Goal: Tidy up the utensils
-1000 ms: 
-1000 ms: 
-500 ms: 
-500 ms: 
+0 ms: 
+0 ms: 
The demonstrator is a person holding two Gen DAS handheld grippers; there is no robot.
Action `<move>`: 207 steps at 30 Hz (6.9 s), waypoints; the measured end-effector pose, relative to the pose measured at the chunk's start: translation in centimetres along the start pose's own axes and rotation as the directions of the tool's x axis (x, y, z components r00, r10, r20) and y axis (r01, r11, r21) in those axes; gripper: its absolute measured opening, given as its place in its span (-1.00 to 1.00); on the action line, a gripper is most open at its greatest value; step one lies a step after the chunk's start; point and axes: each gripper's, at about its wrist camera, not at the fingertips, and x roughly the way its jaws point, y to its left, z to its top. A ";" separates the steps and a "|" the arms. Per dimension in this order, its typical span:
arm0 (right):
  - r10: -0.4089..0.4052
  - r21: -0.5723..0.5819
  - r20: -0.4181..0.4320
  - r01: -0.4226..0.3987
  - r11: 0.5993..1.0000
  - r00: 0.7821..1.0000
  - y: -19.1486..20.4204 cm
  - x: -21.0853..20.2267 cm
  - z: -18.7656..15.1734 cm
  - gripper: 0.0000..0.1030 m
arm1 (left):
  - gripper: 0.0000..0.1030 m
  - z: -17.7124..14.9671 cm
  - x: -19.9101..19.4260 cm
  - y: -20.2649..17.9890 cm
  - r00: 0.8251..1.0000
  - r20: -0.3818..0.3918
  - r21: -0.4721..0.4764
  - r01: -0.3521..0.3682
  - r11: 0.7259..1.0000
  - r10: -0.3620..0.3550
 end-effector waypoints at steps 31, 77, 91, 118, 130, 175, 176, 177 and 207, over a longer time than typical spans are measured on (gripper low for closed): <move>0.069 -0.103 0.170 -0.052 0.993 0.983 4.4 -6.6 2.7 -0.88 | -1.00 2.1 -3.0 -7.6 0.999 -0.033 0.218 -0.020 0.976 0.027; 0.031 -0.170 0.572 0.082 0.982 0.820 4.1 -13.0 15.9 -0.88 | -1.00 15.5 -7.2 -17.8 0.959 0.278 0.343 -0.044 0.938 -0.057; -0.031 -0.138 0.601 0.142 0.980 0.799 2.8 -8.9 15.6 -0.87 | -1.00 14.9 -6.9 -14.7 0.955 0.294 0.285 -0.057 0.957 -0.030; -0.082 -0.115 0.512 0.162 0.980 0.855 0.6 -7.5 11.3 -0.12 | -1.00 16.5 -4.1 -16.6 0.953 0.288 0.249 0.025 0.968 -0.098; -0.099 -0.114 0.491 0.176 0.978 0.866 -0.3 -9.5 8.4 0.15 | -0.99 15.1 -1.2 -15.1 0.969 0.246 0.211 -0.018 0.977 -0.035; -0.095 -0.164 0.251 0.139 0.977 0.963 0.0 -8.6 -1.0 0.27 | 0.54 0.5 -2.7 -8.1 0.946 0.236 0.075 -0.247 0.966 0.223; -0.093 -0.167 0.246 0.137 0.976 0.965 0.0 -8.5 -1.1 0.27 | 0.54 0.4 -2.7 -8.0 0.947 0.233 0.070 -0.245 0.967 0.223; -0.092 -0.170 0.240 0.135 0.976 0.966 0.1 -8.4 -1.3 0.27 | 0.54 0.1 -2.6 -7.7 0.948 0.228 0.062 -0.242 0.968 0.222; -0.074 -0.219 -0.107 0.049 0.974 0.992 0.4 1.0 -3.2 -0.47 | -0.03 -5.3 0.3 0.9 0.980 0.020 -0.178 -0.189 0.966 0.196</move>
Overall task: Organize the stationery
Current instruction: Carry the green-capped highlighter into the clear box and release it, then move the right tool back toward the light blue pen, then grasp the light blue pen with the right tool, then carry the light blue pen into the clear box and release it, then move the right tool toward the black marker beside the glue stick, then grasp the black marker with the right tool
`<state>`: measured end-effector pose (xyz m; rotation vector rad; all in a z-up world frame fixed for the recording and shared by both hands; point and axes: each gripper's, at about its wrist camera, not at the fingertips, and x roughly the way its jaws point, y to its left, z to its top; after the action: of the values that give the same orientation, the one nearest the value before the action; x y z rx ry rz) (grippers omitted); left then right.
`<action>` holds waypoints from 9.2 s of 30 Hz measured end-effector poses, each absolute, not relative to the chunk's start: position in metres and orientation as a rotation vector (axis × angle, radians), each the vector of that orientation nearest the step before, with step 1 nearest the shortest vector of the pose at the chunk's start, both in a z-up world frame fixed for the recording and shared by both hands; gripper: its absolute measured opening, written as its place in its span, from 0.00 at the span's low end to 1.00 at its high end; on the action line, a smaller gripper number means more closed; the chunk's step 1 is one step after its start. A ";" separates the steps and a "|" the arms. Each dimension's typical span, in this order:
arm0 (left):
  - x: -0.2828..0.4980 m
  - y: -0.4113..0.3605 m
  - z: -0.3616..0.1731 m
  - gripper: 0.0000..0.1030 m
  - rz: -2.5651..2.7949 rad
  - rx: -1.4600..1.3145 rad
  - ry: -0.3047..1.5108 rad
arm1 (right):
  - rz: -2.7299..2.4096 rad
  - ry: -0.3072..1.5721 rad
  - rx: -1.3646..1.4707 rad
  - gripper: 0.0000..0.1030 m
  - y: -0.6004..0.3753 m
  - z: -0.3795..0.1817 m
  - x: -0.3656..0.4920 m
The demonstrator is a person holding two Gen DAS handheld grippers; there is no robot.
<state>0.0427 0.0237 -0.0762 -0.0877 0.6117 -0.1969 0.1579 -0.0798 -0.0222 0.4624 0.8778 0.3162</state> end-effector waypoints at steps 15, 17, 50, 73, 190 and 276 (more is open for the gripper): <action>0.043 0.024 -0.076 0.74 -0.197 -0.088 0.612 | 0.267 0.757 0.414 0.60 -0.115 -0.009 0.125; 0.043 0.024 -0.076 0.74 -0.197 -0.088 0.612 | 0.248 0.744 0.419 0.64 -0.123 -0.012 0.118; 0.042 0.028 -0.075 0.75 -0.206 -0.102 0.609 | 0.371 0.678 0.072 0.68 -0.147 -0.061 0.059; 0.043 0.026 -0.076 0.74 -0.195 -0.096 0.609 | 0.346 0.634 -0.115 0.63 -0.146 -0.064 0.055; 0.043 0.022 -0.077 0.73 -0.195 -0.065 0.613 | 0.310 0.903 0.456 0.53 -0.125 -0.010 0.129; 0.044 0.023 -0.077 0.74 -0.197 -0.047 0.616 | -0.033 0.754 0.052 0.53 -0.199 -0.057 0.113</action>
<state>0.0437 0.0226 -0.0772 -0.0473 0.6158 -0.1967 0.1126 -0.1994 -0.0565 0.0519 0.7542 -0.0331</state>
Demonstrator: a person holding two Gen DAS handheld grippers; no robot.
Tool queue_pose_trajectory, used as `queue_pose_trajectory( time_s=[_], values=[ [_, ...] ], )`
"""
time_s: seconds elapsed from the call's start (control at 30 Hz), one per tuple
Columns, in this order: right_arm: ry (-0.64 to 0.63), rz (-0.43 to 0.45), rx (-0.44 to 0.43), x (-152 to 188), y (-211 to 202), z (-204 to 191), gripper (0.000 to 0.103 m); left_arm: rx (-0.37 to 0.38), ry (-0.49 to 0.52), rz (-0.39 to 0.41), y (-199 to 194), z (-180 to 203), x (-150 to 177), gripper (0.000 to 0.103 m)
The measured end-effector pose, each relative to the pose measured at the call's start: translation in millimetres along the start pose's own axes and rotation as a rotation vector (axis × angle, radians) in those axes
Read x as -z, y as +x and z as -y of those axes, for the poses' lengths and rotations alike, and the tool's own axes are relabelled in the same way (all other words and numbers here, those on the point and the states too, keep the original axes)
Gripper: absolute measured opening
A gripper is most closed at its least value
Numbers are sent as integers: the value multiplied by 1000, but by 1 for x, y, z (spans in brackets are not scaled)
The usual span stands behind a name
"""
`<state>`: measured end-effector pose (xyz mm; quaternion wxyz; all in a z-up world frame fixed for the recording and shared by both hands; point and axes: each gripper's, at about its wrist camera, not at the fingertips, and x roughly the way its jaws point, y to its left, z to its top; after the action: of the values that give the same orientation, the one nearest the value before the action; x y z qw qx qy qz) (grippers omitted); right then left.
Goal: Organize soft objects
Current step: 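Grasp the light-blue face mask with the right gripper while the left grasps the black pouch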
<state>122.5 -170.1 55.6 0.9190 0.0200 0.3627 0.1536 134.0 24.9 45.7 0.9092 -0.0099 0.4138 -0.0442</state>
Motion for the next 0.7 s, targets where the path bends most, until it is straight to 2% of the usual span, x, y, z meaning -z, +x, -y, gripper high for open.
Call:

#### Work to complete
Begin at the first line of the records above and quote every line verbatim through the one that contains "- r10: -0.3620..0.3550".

#### Exercise response
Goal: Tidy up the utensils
-1000 ms: 
-1000 ms: 
-500 ms: 
-500 ms: 
+0 ms: 
+0 ms: 
The demonstrator is a person holding two Gen DAS handheld grippers; there is no robot.
Action `<move>`: 207 steps at 30 Hz (6.9 s), waypoints; the measured end-effector pose, relative to the pose measured at the chunk's start: translation in centimetres along the start pose's own axes and rotation as the directions of the tool's x axis (x, y, z components r00, r10, r20) and y axis (r01, r11, r21) in those axes; gripper: its absolute measured opening, given as its place in its span (-1.00 to 1.00); on the action line, a gripper is most open at its greatest value; step one lies a step after the chunk's start; point and axes: each gripper's, at about its wrist camera, not at the fingertips, and x roughly the way its jaws point, y to its left, z to its top. A ";" separates the steps and a "|" the arms. Per dimension in this order, its typical span:
arm0 (right):
  - r10: -0.4089..0.4052
  - r21: -0.5723..0.5819
  - r20: -0.4181..0.4320
  - r01: -0.4226..0.3987
  - r11: 0.5993..1.0000
  - r00: 0.7821..1.0000
  - y: -19.1486..20.4204 cm
  - x: -21.0853..20.2267 cm
  - z: -18.7656..15.1734 cm
  - gripper: 0.0000..0.1030 m
arm1 (left):
  - gripper: 0.0000..0.1030 m
  - z: -17.7124..14.9671 cm
  - x: -19.9101..19.4260 cm
  - y: -20.2649..17.9890 cm
  - r00: 0.8251..1.0000
  - r20: -0.3818..0.3918
  - r21: -0.4721..0.4764
  - r01: -0.3521..0.3682
  - r11: 0.7259..1.0000
  - r10: -0.3620..0.3550

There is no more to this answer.